Still, Yasser remained optimistic even as chaos became pervasive, finding consolation in the fact that he was making a good living. He served as a bodyguard for TIME's correspondents and photographers, protecting us from kidnappers, insurgents and others who resented our presence. Frequently threatened with death — by Sunni terrorists and Shi'ite extremists alike — he never quailed. Once promoted to security chief, his income was three times that of a university professor.

But his good fortune attracted the attention of bad people. Iraqis working with foreigners are regarded with suspicion by radical Shi'ite groups like the Mahdi Army of anti-American cleric Muqtada al-Sadr. Extremist groups view people like Yasser as traitors and collaborators who deserve to be tortured and executed. Early last year, one such group grabbed Yasser and interrogated him for several hours; that they released him unharmed was a small miracle — and a testament to his ability to talk his way out of trouble. But a few months later, the same faction kidnapped and tortured one of his friends, and, through him, sent Yasser a terrifying message: We know where you live, and we're coming for your family. By this time, Shi'ite death squads were operating with impunity in Baghdad, kidnapping and killing scores every day. Tens of thousands of people were fleeing the country, heading mainly for Jordan and Syria. Yasser concluded his family had to join the exodus.

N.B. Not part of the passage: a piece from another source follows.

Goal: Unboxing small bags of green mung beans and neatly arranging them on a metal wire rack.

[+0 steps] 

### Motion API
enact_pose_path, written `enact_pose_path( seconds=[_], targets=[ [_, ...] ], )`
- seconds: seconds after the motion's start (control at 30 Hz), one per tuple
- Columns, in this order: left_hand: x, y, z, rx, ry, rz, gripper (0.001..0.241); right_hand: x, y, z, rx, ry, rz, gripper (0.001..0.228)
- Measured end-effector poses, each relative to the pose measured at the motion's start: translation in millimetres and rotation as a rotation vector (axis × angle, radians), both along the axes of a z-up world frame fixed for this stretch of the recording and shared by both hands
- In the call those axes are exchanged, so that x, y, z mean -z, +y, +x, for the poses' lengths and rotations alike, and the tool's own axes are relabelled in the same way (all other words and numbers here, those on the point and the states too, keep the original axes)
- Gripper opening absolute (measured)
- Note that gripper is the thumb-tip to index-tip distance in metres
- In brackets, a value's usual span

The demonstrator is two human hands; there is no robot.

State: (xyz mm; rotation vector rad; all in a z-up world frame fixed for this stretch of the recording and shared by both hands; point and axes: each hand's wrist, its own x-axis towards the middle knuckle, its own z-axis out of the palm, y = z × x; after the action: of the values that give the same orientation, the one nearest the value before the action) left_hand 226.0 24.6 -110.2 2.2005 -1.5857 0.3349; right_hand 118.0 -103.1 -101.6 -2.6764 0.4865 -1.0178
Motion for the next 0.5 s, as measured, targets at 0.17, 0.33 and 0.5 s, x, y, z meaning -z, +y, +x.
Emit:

Yet as they tried to escape one nightmare, they confronted another. Sheherezad had two children from an earlier marriage — Liliyan, 16, and Raed, 15 — and while Yasser had raised them as his own, their natural father refused to allow them to leave the country. This left Sheherezad with a terrible choice: Leaving Iraq could mean never seeing two of her kids again, but staying would gravely endanger the three others. She and Yasser decided to leave without the teenagers. Yasser had to sit down with the younger children and have the conversation he had hoped to avoid until they became adults: telling them that Liliyan and Raed had a different father. Rawan is 7, and the twins are 4 — too young to fully comprehend but old enough to be traumatized. "They didn't stop crying for days," Yasser says.

Yasser retains the optimism that allowed him to see hope amid the explosions of March 2003. He regards himself as lucky. Unlike most Iraqis, he has moved his family out of danger. He knows Amman isn't a permanent shelter: Jordan has been generous to Iraq's exiles, but their sheer number is straining the resources of the tiny kingdom. For the moment, however, Yasser is dwelling on small mercies. "My children are alive, and these days, that is enough to ask," he says. If a new life is no longer possible, he'll settle for just life.

But it is a life bereft of expectation and ambition. So much of the discussion about the war's toll on Iraqi society centers on the numbers of dead and wounded — victims of Sunni suicide bombers, Shi'ite militias, American arms. Yasser's story is a reminder of the millions whose lives have been destroyed without a single drop of blood shed. Who keeps count of wounded hopes and dead dreams?